▶ Exercise objective
Reproduce verbatim the lines of the material below, starting at the line with "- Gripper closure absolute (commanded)" and ending at the line with "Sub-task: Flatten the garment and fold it", both inclusive; skip the rest.

▶ Available data
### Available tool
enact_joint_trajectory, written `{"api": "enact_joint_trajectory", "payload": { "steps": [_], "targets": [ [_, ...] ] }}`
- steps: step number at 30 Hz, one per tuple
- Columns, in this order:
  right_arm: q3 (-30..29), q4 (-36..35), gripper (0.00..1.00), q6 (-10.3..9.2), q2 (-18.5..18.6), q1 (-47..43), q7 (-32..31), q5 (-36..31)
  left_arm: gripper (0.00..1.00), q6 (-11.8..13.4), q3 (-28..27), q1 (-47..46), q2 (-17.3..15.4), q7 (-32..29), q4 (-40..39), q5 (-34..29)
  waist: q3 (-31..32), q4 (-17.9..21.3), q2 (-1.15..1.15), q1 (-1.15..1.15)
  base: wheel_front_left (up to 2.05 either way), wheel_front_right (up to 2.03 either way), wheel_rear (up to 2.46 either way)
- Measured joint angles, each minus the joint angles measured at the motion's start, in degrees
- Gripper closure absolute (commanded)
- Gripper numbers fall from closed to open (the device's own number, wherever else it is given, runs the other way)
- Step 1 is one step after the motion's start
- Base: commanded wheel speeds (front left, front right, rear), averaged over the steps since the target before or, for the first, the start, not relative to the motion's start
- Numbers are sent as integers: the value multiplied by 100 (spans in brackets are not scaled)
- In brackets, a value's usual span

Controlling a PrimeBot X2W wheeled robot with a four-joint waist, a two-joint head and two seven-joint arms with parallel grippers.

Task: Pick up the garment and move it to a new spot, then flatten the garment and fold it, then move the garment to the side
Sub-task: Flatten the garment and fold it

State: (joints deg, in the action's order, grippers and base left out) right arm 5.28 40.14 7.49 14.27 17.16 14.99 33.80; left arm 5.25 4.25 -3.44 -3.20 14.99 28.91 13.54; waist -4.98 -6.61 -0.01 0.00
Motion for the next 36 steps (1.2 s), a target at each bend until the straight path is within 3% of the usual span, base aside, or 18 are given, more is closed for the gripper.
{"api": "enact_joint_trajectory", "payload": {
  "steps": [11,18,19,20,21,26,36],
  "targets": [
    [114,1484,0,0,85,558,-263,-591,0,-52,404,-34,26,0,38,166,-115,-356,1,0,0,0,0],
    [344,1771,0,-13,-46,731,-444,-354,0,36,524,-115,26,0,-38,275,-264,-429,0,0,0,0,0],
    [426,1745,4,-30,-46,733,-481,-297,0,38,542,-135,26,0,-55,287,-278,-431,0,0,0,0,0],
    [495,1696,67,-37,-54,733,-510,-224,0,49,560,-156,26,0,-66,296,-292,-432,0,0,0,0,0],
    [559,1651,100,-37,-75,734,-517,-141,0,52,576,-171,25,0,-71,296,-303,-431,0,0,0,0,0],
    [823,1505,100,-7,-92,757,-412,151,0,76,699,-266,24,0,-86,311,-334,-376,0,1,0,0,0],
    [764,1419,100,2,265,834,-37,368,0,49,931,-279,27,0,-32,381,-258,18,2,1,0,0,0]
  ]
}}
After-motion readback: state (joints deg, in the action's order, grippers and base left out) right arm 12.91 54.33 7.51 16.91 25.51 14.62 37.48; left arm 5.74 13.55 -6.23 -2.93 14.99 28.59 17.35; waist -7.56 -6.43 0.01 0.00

▶ Result of this exercise
- Gripper closure absolute (commanded)
- Gripper numbers fall from closed to open (the device's own number, wherever else it is given, runs the other way)
- Step 1 is one step after the motion's start
- Base: commanded wheel speeds (front left, front right, rear), averaged over the steps since the target before or, for the first, the start, not relative to the motion's start
- Numbers are sent as integers: the value multiplied by 100 (spans in brackets are not scaled)
- In brackets, a value's usual span

Controlling a PrimeBot X2W wheeled robot with a four-joint waist, a two-joint head and two seven-joint arms with parallel grippers.

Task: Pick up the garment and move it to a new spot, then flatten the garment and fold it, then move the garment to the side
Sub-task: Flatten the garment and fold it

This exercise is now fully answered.